__Task instructions__.
Of all the entries below, only the lines from the one with "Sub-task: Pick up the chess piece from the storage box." up to and including the one with "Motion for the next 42" are to be duplicated exactly.

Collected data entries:
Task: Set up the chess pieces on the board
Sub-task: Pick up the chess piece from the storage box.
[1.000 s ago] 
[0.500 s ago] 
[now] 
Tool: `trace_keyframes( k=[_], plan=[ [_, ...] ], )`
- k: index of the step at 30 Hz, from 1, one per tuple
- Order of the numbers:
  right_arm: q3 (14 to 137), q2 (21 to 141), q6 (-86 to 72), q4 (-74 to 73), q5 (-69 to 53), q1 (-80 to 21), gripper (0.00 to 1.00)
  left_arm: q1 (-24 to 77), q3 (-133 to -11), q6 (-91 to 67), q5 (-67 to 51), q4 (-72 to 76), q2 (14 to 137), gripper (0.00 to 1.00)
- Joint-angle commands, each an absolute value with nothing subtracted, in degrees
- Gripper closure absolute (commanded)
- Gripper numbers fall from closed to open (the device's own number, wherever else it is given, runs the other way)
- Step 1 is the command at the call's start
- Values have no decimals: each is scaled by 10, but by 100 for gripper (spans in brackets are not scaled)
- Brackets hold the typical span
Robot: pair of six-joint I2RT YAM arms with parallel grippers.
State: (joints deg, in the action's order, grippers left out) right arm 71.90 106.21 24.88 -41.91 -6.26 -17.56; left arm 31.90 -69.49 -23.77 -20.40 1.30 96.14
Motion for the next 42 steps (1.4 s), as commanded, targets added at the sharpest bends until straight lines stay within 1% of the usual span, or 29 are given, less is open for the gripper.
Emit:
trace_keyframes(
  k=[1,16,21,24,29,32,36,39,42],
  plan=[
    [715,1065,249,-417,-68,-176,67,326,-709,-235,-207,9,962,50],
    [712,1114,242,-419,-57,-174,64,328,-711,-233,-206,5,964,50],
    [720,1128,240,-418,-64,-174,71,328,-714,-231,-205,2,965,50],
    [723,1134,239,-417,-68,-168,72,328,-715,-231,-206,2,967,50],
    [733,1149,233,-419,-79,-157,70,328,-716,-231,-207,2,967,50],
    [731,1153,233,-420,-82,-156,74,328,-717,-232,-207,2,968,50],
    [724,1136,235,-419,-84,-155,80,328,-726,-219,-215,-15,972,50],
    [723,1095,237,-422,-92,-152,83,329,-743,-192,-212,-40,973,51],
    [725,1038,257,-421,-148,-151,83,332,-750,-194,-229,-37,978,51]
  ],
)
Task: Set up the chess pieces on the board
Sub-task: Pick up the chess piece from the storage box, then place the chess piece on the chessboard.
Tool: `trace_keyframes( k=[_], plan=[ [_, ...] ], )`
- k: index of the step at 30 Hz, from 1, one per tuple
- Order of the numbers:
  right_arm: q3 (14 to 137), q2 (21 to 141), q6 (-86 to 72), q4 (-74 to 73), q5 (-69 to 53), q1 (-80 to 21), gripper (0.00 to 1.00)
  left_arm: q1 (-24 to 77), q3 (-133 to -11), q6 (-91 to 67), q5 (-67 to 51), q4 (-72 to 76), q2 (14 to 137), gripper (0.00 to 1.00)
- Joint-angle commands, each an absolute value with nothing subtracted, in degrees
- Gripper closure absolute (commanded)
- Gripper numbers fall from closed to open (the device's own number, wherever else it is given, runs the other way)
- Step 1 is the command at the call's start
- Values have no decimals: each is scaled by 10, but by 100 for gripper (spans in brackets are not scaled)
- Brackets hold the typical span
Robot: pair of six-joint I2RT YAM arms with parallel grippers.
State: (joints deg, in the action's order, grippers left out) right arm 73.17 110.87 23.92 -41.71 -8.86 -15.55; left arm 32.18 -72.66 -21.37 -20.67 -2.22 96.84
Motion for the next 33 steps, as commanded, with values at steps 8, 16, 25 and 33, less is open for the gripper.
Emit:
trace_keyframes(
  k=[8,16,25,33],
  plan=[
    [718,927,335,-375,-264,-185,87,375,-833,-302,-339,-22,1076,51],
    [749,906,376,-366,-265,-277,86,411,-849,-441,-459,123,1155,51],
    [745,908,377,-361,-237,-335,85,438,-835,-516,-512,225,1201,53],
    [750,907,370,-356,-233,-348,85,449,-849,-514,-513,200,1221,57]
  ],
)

__Completed task__.
Sub-task: Pick up the chess piece from the storage box.
[1.000 s ago] 
[0.500 s ago] 
[now] 
Tool: `trace_keyframes( k=[_], plan=[ [_, ...] ], )`
- k: index of the step at 30 Hz, from 1, one per tuple
- Order of the numbers:
  right_arm: q3 (14 to 137), q2 (21 to 141), q6 (-86 to 72), q4 (-74 to 73), q5 (-69 to 53), q1 (-80 to 21), gripper (0.00 to 1.00)
  left_arm: q1 (-24 to 77), q3 (-133 to -11), q6 (-91 to 67), q5 (-67 to 51), q4 (-72 to 76), q2 (14 to 137), gripper (0.00 to 1.00)
- Joint-angle commands, each an absolute value with nothing subtracted, in degrees
- Gripper closure absolute (commanded)
- Gripper numbers fall from closed to open (the device's own number, wherever else it is given, runs the other way)
- Step 1 is the command at the call's start
- Values have no decimals: each is scaled by 10, but by 100 for gripper (spans in brackets are not scaled)
- Brackets hold the typical span
Robot: pair of six-joint I2RT YAM arms with parallel grippers.
State: (joints deg, in the action's order, grippers left out) right arm 71.90 106.21 24.88 -41.91 -6.26 -17.56; left arm 31.90 -69.49 -23.77 -20.40 1.30 96.14
Motion for the next 42 steps (1.4 s), as commanded, targets added at the sharpest bends until straight lines stay within 1% of the usual span, or 29 are given, less is open for the gripper.

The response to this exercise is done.